I am angry, and I need to surrender my will to Jesus, because He will one day avenge these mens’ blood. It may be next month, or more likely it may be when the end times do come, but either way He will cause someone to pay. And it is that anger that I must temper, because what I need the most is to see like Stephen did—the one who asked, like Jesus, to forgive his assailants because they didn’t understand.
You see, these men’s justice will come in one of two ways. God will avenge their blood by taking their attackers’ lives and casting them into hell for an eternity of punishment, or He himself will bear the weight of their punishment through His shed blood.
Eternal Judgment
Every single person, Islamic beheader or not, will face an eternal wrath of God in hell unless we accept the shed blood of Jesus. One day Jesus will stand up for us and enact His perfect vengeance on the wicked of this earth for their rejection of Him and treatment of us, but until that day comes, we have something even greater to ask for. We have the dignity to lay at Jesus’ feet our desire for vengeance and take up something much more valuable. We have the dignity to pray for their salvation.

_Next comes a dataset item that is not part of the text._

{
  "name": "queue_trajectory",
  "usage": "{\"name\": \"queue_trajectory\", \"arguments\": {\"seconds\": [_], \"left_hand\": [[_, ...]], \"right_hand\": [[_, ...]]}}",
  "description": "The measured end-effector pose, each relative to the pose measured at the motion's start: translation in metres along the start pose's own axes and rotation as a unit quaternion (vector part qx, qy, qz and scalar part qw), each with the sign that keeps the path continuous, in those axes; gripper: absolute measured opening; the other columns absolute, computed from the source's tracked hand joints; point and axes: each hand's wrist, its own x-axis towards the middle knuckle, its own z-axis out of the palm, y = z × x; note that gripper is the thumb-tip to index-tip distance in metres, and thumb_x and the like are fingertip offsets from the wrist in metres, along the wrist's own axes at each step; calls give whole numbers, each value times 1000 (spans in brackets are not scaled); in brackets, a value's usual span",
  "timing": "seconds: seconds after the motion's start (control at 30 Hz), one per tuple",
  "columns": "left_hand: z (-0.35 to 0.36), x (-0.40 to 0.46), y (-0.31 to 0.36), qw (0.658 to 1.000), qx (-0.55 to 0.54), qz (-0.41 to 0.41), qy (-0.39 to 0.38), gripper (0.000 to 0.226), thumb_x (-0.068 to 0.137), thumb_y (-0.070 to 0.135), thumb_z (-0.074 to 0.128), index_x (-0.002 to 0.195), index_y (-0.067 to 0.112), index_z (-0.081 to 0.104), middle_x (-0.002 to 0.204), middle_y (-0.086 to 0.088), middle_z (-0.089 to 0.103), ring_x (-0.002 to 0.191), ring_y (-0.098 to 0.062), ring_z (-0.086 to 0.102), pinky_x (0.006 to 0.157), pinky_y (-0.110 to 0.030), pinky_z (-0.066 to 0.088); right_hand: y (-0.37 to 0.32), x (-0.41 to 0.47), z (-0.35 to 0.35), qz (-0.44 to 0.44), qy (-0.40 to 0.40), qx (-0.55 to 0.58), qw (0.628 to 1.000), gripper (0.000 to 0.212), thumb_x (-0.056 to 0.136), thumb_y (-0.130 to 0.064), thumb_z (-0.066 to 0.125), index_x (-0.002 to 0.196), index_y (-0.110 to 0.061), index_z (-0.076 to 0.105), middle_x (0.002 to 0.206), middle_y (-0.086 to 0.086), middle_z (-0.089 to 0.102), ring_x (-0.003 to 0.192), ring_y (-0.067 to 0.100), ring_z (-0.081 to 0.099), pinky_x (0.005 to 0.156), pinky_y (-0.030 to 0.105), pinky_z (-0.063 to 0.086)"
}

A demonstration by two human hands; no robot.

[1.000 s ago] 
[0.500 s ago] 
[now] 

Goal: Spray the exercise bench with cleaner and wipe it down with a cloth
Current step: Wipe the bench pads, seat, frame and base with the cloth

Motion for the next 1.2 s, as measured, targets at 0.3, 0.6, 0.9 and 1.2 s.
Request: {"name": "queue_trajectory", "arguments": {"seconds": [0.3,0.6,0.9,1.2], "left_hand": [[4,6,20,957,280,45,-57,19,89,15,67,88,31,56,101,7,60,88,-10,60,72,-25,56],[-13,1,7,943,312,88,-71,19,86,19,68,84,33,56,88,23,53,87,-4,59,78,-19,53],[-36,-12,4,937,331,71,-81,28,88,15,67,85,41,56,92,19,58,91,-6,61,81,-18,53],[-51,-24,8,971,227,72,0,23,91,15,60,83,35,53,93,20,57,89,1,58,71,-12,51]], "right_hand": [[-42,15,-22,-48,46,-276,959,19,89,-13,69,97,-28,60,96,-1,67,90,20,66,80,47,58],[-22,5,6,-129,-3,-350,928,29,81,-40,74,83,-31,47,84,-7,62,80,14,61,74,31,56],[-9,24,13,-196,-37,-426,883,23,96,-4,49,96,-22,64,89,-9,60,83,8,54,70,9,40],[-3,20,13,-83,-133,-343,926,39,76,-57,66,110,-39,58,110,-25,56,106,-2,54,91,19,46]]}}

I am not saying that these wicked men do not deserve death. They certainly do. But so do I, and instead I will receive eternal life. I cannot help but at the feet of Jesus see myself as lost and evil as these Islamists if it weren’t for His precious blood.
So feel your outrage. Get angry. Weep for these men. Cry for their wives and children. Then, after you have fully realized the depth of anger and desire for justice within you, lay it at Jesus’ feet. Give Him full permission to enact revenge, and pray for mercy.
Our Call To Pray
Pray for mercy on these wicked men. Pray for mercy for these Christians’ families, that they may not let this forever haunt them with anger and bitterness. Pray that this madness would stop. I pray that this won’t be the last beheading because of a war to eradicate the earth of these men, but that the Islamic world will see these Christian men’s faces and realize they all had something the Islamic world doesn’t.
Now is a time to pray for our Christian brothers around the world. Now is a time to learn what the Lord has to say about the end times—whether any tribulation we will go through will be THE great tribulation or whether it will be OUR great tribulation. Now is the time to seek the Lord with all our hearts and ask Him for the lost souls around us and around the world.